You do bring up a very interesting point, though. Over the years, I've taken over several larger properties that hadn't been hunted for 4+ years (maybe a few trespassers, but no where close to out of hand or any real hunting pressure). One would think that the hunting and caliber of bucks would be ridiculous.

One would be half right. Ton of mature bucks, but almost all the 4.5+s had low end racks. The best 3.5s typically had the most bone on their head, only to get a lot of them shot by neighbors or simply move their core areas off the ground and find a way to survive over there.

That said, I've only come into that situation 3 times over the years. So, that just isn't enough of a data set to really draw conclusions from, and it may have just been the luck of the draw those 3 times. Still, I found that profoundly interesting.
 
P.S. I should also say that there is a tremendous difference between putting 50% of 3.5s and 75% of 4.5s on the hit list and coming anywhere remotely close to actually removing that many. On a good year, we may remove 25% of the 3.5s and 4.5s. I've never had anything close to high hunting pressure on those large properties, and the bucks don't seem to realize they need to be removed. Even on the best years, more bucks on the hit list make it through than not.
 
I agree with others. Not going to change your genetics in free roaming deer. Free range hunters took the "cull buck" term from high fence situations to justify killing bucks that don't meet there ideal criteria. TV hunters use that term every time they shoot a smaller buck. Shoot what makes you happy.
Todd
 
I love these discussions.My comments on culling tend to be to a generic audience. Circumstances are unique and preferred outcomes differ. I'll expand my thoughts.

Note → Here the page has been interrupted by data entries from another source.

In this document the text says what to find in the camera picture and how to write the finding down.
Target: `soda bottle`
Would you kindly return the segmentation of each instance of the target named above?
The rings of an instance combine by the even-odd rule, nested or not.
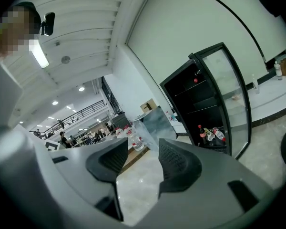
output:
[[[212,131],[216,137],[225,142],[225,135],[217,127],[213,127]]]
[[[207,128],[204,128],[204,131],[205,131],[206,139],[211,142],[215,138],[214,133],[210,132]]]
[[[201,125],[199,125],[198,127],[199,127],[200,137],[201,137],[202,140],[204,141],[204,144],[206,144],[205,132],[204,132],[204,130],[201,128]]]

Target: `mini fridge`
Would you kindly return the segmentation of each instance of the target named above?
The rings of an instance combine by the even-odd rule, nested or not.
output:
[[[250,144],[251,109],[246,85],[233,56],[219,43],[189,55],[160,86],[171,101],[193,145],[239,158]],[[217,127],[225,141],[200,137]]]

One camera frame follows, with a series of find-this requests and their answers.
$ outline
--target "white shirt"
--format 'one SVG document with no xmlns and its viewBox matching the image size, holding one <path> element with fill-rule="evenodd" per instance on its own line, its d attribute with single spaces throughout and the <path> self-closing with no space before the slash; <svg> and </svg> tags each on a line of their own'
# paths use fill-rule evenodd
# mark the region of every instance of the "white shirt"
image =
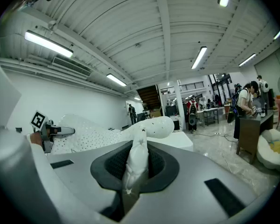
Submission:
<svg viewBox="0 0 280 224">
<path fill-rule="evenodd" d="M 237 105 L 238 106 L 241 106 L 241 103 L 242 103 L 242 99 L 245 98 L 246 99 L 246 102 L 245 102 L 245 105 L 248 106 L 248 102 L 251 101 L 252 102 L 252 95 L 251 93 L 247 90 L 247 89 L 243 89 L 239 96 L 238 96 L 238 103 Z"/>
</svg>

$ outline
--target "white round chair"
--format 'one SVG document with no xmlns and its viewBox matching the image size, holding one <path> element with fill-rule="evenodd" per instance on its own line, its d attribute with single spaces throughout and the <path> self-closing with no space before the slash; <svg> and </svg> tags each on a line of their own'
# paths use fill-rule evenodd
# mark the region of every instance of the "white round chair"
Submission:
<svg viewBox="0 0 280 224">
<path fill-rule="evenodd" d="M 270 143 L 275 141 L 280 141 L 279 131 L 270 129 L 262 132 L 258 140 L 256 156 L 266 168 L 280 171 L 280 154 L 270 147 Z"/>
</svg>

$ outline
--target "white perforated panel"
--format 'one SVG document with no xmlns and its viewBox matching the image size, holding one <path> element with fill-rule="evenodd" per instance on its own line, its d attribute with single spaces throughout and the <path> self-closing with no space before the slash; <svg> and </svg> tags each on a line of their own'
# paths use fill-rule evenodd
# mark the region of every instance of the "white perforated panel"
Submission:
<svg viewBox="0 0 280 224">
<path fill-rule="evenodd" d="M 58 126 L 72 127 L 76 132 L 72 135 L 54 137 L 52 154 L 81 152 L 130 141 L 134 138 L 135 129 L 139 127 L 145 127 L 147 136 L 153 138 L 166 138 L 174 130 L 173 121 L 169 117 L 146 119 L 124 131 L 112 132 L 83 117 L 67 114 L 61 118 Z"/>
</svg>

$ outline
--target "backpack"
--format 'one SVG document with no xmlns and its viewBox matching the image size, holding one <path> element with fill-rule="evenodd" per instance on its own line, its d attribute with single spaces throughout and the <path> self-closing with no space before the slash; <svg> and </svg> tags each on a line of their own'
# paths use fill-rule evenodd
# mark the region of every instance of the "backpack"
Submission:
<svg viewBox="0 0 280 224">
<path fill-rule="evenodd" d="M 196 104 L 197 104 L 196 101 L 195 101 L 194 103 L 191 104 L 191 106 L 190 106 L 190 111 L 189 111 L 190 114 L 196 114 L 196 110 L 197 110 Z"/>
<path fill-rule="evenodd" d="M 264 81 L 264 82 L 262 83 L 261 88 L 262 88 L 262 91 L 263 91 L 264 93 L 267 93 L 267 92 L 270 90 L 269 85 L 268 85 L 268 83 L 267 83 L 266 81 Z"/>
<path fill-rule="evenodd" d="M 235 115 L 237 116 L 243 116 L 243 110 L 237 106 L 238 103 L 238 97 L 239 97 L 240 92 L 235 93 L 232 98 L 231 98 L 231 105 L 229 108 L 229 113 L 228 113 L 228 118 L 227 118 L 227 123 L 231 123 L 235 119 Z"/>
</svg>

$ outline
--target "black slot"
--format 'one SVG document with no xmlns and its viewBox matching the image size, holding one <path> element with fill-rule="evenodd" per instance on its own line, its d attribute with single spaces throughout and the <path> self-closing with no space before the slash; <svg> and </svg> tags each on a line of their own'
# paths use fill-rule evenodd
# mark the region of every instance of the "black slot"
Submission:
<svg viewBox="0 0 280 224">
<path fill-rule="evenodd" d="M 229 217 L 245 208 L 241 201 L 219 179 L 210 179 L 204 183 Z"/>
<path fill-rule="evenodd" d="M 64 161 L 60 161 L 60 162 L 53 162 L 51 163 L 51 166 L 53 169 L 55 168 L 61 168 L 70 164 L 73 164 L 74 162 L 72 160 L 64 160 Z"/>
</svg>

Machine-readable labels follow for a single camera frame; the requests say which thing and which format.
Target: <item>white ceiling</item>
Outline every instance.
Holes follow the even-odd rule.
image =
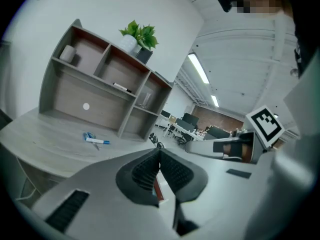
[[[241,14],[235,8],[226,13],[217,0],[190,1],[204,19],[191,50],[210,84],[202,82],[187,57],[176,78],[178,85],[196,103],[238,119],[267,105],[287,129],[295,130],[283,102],[298,82],[290,76],[297,67],[292,19],[283,14],[268,18]],[[210,95],[217,97],[219,109]]]

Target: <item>white plant pot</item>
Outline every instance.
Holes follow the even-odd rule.
[[[132,35],[125,34],[120,41],[119,47],[130,54],[136,48],[137,44],[137,40]]]

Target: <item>fluorescent light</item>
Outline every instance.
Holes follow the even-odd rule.
[[[202,81],[205,83],[205,84],[209,84],[209,80],[206,76],[206,73],[204,71],[204,69],[202,68],[197,56],[194,54],[194,53],[190,53],[188,55],[190,61],[192,62],[192,64],[194,65],[196,71],[198,71]]]
[[[216,97],[216,96],[211,95],[211,98],[212,98],[212,100],[213,100],[214,105],[215,105],[217,108],[219,108],[219,104],[218,104],[217,97]]]

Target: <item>brown wall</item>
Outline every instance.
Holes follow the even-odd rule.
[[[199,118],[197,125],[201,130],[205,130],[207,126],[209,127],[210,125],[213,125],[230,132],[237,128],[241,129],[243,125],[243,122],[237,119],[200,106],[194,107],[192,115]]]

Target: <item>desk leg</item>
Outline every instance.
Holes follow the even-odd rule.
[[[169,131],[169,128],[172,126],[172,124],[169,124],[168,127],[166,128],[164,134],[163,134],[163,137],[166,137],[168,131]]]

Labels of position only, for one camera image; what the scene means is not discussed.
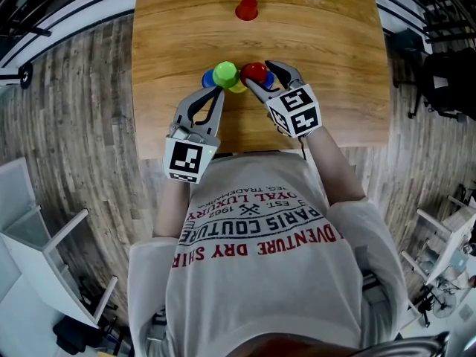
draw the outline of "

First, KNOW THY HERD!!! If you know your individual deer over time patterns develop and it becomes easier to figure out which deer should be removed.Again though, it's not the deer you remove that matter as much as the ones you leave behind.

Knowing thy herd also recognizes there are differences between northern deer and southern deer. Deer on my farm mature at different rates than deer on my ranch in Mexico. Conventional wisdom is that northern deer may mature faster than here in La. My experience is La., Tx., and Mexico.

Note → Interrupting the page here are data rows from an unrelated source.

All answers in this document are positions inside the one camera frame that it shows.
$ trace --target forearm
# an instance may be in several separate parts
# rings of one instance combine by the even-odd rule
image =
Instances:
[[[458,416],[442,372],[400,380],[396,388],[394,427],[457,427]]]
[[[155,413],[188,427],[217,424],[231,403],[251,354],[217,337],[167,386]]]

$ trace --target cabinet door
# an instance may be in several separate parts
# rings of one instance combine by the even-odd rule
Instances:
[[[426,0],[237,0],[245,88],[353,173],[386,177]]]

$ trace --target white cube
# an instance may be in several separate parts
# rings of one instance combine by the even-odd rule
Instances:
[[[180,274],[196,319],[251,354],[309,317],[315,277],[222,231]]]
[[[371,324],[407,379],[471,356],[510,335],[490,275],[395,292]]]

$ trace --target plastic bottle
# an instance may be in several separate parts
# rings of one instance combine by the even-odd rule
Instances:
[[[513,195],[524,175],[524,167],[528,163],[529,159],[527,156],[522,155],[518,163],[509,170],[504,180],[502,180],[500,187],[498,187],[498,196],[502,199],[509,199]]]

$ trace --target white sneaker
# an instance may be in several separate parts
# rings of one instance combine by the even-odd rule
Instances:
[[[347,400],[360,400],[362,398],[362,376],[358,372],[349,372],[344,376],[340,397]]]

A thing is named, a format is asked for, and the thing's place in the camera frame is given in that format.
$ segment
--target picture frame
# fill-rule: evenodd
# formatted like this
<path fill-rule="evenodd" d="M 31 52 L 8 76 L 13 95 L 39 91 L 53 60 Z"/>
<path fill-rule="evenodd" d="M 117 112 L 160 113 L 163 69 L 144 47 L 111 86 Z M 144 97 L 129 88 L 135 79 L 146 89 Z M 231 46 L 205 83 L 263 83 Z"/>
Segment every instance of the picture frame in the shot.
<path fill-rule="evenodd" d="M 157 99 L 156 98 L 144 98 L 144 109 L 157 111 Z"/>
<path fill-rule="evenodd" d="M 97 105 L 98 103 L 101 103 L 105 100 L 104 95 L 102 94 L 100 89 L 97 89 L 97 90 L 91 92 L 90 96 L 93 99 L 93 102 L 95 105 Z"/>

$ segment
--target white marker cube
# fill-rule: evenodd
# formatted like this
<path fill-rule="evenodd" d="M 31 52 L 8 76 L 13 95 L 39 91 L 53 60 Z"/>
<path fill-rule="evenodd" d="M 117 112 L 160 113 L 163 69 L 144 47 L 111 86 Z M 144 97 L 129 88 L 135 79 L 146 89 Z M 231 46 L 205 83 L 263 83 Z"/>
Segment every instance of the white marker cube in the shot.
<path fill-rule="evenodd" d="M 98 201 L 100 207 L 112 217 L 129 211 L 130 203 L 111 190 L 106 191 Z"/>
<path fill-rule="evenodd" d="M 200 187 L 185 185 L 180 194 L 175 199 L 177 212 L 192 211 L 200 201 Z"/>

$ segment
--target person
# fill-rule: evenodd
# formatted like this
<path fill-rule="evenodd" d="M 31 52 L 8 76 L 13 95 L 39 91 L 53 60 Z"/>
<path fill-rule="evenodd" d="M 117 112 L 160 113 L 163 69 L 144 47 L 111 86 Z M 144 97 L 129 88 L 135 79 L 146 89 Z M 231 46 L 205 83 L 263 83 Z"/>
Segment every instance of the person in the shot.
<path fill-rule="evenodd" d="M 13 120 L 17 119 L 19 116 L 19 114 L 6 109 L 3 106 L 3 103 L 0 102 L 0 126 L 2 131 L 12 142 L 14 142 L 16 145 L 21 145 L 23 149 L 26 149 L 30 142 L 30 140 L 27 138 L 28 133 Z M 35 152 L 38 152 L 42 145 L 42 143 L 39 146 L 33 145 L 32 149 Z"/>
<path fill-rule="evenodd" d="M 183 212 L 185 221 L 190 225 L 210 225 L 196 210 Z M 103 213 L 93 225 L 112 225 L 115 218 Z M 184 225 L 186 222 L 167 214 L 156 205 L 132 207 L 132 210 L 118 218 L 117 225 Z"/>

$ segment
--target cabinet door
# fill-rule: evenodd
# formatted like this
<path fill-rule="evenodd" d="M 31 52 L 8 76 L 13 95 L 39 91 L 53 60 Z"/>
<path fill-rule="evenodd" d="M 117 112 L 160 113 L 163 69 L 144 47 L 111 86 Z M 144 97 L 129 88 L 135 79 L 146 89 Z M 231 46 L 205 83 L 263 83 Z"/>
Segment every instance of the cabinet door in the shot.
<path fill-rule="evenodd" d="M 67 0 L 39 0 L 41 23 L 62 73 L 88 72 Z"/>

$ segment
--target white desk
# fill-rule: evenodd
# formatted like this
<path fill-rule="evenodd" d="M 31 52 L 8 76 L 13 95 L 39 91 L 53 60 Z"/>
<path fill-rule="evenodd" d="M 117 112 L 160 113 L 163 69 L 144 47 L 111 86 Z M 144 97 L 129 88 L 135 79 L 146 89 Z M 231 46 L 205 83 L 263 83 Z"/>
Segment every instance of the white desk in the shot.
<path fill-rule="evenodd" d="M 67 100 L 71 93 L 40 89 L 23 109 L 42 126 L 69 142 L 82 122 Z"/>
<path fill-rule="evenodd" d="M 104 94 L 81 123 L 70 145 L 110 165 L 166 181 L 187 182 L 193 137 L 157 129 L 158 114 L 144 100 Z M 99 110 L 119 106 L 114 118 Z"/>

Next, and perhaps most important: What are your goals. Having followed the QDMA forums for a while seems many would be delighted to shoot a 130"-150" buck. Heck Bullwinkle has invested lots of cash in what some contend to be one of the best counties in America and dreams of shooting a 150" buck. Thus for most the best chance at reaching that goal is allowing bucks to age. Culling really has no place. Bucks around here tend to make nice jumps between 3 and 4. 4 to 6 antler growth can vary a lot depending on lots of things...rut recovery, injury, winter nutrition, psychology, ..the list is endless. Nonetheless a buck 4 and older has a better chance of exceeding 130 with a terrific top end potential. So for many hunters their best bet is simply age. Forget culling.

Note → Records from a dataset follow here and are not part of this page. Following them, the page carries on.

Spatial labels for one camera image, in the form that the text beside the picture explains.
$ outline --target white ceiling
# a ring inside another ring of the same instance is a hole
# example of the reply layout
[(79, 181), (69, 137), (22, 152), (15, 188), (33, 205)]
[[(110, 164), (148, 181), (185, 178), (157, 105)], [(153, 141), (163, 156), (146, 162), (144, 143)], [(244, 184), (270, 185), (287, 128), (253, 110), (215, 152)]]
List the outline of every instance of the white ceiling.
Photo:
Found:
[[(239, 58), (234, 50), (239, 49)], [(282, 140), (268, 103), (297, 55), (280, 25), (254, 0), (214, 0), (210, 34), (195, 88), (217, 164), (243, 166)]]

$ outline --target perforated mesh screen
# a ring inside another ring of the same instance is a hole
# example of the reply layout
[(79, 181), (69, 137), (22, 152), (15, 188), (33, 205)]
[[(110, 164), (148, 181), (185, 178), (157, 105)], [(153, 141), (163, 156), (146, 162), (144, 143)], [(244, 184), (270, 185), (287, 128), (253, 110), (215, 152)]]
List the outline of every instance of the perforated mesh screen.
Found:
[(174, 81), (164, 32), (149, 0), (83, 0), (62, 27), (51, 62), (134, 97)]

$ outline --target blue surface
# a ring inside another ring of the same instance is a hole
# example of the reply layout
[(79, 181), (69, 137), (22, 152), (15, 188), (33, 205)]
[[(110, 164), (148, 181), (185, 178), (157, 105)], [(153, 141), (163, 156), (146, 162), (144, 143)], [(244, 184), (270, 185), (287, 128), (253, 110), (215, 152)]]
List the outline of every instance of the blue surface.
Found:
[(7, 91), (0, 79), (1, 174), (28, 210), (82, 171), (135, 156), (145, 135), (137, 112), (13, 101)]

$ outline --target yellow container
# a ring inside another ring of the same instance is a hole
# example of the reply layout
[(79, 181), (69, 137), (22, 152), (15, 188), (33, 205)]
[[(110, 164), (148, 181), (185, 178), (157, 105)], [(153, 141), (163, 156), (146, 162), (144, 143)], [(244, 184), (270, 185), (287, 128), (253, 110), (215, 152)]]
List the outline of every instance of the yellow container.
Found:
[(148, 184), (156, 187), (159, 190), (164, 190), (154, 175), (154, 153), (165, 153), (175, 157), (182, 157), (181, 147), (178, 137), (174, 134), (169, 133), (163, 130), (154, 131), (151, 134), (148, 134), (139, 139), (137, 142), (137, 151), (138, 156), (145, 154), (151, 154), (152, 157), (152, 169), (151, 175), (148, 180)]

For those that have a lot of control over their herd, have lots of buck in the older age classes [ 4+ ] and need to remove deer to keep population in check then removing a % of bucks makes sense. Then, by knowing your individual bucks or the trends within your herd you can remove a necessary % from the lower end of quality and help your herd. You have removed mouths from the herd , retained enough females to assure recruitment goals, and left the better bucks to reach their maximum potential. From what I've seen as the typical poster on QDMA this is not the case.

My main mantra however is nutrition. Year round nutrition improves the quality of all age classes of bucks. How would most hunters feel if that 'cull' 3 or 4 yr old was magically 5-15" or more bigger? Would he still be considered a cull? How can we know the top side potential of any buck unless they are on superior nutrition? I'm proposing for many hunters enhancing nutrition and letting bucks get another yr will produce bucks that exceed their goals. What I consider 'culls ' on my farm would be trophies in many hunters eyes. If as mentioned above you have a lot of 3 yr olds with promise but they never seem to improve with age I propose nutrition is the issue.

Steve et al I'm delighted to dig as deeply as interest allows. My farm gate is open to anyone anytime and I love giving tours.